#### THE DATA
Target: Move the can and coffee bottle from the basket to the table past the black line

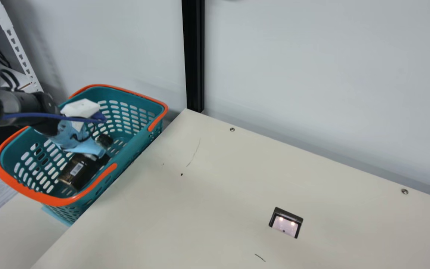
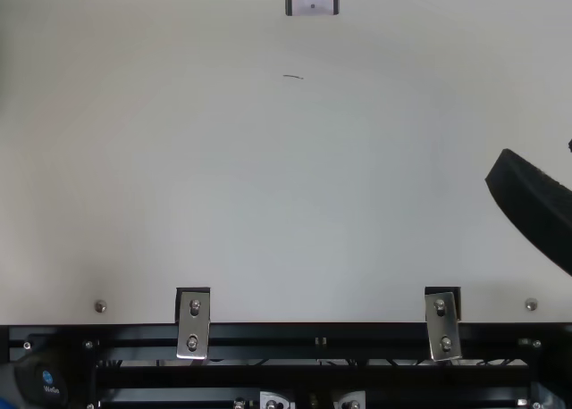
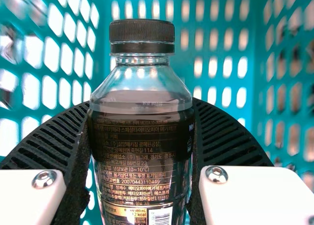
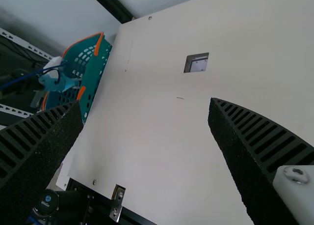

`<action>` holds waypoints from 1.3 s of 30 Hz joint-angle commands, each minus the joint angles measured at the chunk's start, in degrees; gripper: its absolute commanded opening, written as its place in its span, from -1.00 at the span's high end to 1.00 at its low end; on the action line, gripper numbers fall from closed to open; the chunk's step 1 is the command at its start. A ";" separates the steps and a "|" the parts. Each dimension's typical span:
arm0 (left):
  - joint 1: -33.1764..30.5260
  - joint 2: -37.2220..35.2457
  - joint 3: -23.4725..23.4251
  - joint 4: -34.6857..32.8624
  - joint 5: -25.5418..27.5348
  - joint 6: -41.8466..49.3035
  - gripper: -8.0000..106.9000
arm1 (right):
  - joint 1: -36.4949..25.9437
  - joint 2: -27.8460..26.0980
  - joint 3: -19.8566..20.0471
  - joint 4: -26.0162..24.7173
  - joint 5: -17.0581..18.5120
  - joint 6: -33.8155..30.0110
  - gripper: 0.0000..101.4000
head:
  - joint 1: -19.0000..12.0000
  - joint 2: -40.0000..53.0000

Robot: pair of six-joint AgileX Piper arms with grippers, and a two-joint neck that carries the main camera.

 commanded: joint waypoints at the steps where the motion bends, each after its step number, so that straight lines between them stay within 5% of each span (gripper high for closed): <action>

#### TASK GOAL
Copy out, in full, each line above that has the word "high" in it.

#### PROBLEM SOLUTION
`<action>` holds waypoints from 1.3 s of 30 Hz joint-angle commands, each minus the joint angles measured at the chunk's start, in degrees; gripper: its absolute commanded opening, written as its place in its span, from -1.00 at the span's high end to 1.00 at its low end; on the action line, gripper numbers fall from closed to open; the chunk's step 1 is the command at its start. A ";" separates the steps and a "|" the parts. Each dimension's typical span:
 commanded: joint waypoints at the steps where the motion bends, each after its step number, so that straight lines between them stay within 5% of each span (gripper high for closed): <action>

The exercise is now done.